You can easily reproduce this behavior and check that it is is not dependent on the way how RDD has been created. First lets use example data to build a model:
from pyspark.mllib.recommendation import ALS, MatrixFactorizationModel, Rating
def parse(s):
x, y, z = s.split(",")
return Rating(int(x), int(y), float(z))
ratings = (sc.textFile("data/mllib/als/test.data")
.map(parse)
.union(sc.parallelize([Rating(1, 5, 4.0)])))

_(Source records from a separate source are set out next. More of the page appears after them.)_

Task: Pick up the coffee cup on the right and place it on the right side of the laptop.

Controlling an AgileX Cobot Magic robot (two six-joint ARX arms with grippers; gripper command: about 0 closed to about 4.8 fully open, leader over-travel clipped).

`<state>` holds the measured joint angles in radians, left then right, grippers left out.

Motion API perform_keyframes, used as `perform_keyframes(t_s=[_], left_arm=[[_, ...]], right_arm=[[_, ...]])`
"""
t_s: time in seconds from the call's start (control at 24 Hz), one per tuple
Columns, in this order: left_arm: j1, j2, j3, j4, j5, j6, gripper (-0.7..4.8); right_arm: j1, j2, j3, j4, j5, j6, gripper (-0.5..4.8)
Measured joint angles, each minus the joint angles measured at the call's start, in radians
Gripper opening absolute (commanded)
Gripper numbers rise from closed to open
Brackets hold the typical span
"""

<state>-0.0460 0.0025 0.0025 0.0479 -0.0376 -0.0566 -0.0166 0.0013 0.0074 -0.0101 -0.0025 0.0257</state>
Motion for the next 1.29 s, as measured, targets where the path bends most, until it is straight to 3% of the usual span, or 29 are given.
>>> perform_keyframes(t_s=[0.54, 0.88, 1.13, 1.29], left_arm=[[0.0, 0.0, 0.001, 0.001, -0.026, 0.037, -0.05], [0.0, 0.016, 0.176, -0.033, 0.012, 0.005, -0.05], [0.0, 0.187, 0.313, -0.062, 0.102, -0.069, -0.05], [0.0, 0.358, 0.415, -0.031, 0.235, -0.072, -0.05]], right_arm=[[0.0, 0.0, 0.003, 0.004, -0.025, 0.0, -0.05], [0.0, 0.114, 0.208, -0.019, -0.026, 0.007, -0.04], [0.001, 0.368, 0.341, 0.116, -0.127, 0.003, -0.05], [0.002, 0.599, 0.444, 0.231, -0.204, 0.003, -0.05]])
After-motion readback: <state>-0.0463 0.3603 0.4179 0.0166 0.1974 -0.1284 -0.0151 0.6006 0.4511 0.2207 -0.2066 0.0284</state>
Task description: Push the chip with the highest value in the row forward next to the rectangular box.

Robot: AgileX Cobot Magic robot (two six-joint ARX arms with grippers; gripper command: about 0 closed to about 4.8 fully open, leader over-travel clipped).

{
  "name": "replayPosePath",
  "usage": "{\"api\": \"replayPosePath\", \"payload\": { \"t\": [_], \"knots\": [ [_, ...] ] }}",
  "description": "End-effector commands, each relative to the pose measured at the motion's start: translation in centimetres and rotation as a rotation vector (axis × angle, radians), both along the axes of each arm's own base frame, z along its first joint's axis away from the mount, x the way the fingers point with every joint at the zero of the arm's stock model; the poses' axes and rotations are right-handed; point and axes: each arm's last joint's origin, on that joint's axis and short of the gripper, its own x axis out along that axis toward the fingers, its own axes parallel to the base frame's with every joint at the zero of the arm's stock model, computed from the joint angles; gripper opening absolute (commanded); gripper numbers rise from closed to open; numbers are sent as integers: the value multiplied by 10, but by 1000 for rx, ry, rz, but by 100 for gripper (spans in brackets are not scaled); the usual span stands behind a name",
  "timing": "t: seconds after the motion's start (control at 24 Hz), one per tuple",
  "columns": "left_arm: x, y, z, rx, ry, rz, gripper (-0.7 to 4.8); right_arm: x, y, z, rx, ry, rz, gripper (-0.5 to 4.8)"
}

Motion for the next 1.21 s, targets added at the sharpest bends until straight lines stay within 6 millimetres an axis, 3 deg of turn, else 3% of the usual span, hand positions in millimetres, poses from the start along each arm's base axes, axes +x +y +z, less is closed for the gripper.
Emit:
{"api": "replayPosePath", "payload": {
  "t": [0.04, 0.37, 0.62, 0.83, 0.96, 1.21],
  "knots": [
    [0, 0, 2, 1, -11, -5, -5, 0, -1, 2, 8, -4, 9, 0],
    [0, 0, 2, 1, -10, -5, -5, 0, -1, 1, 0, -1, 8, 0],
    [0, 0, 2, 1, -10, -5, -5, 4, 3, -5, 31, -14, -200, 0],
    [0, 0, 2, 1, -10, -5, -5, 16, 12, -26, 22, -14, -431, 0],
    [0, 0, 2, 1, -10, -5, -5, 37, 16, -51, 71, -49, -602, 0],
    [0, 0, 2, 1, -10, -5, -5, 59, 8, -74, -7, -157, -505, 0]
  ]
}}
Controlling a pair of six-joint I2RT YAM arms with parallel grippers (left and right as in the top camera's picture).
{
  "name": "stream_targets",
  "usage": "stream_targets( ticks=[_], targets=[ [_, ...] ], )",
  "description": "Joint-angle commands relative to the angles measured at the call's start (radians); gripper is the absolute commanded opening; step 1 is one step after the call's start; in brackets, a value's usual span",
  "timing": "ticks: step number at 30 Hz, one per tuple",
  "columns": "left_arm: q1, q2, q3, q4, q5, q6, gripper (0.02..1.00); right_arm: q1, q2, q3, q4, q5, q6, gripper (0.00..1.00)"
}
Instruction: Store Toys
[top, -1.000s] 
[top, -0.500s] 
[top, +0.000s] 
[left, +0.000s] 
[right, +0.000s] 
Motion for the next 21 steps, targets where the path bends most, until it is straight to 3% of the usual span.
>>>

model = ALS.train(ratings, 10, 10)
Next lets see which products and users are present in the training data:
set(ratings.map(lambda r: r.product).collect())
## {1, 2, 3, 4, 5}
set(ratings.map(lambda r: r.user).collect())
## {1, 2, 3, 4}
Now lets create test data and check predictions:
valid_test = sc.parallelize([(2, 5), (1, 4), (3, 5)])
valid_test
## ParallelCollectionRDD[434] at parallelize at PythonRDD.scala:423
model.predictAll(valid_test).count()
## 3
So far so good. Next lets map it using the same logic as in your code:
valid_test_ = valid_test.map(lambda xs: tuple(int(x) for x in xs))
valid_test_
## PythonRDD[497] at RDD at PythonRDD.scala:43
model.predictAll(valid_test_).count()
## 3
Still fine. Next lets create invalid data and repeat experiment:
invalid_test = sc.parallelize([
(2, 6), # No product in the training data
(6, 1) # No user in the training data
])
invalid_test
## ParallelCollectionRDD[500] at parallelize at PythonRDD.scala:423
model.predictAll(invalid_test).count()
## 0
invalid_test_ = invalid_test.map(lambda xs: tuple(int(x) for x in xs))
model.predictAll(invalid_test_).count()
## 0
As expected there are no predictions for invalid input.
Finally you can confirm this is really the case by using ML model which is completely independent in training / prediction from Python code:
from pyspark.ml.recommendation import ALS as MLALS
model_ml = MLALS(rank=10, maxIter=10).fit(
ratings.toDF(["user", "item", "rating"])
)
model_ml.transform((valid_test + invalid_test).toDF(["user", "item"])).show()
## +----+----+----------+
## |user|item|prediction|
## +----+----+----------+
## | 6| 1| NaN|
## | 1| 4| 1.0184212|
## | 2| 5| 4.0041084|
## | 3| 5|0.40498763|
## | 2| 6| NaN|
## +----+----+----------+
As you can see no corresponding user / item in the training data means no prediction.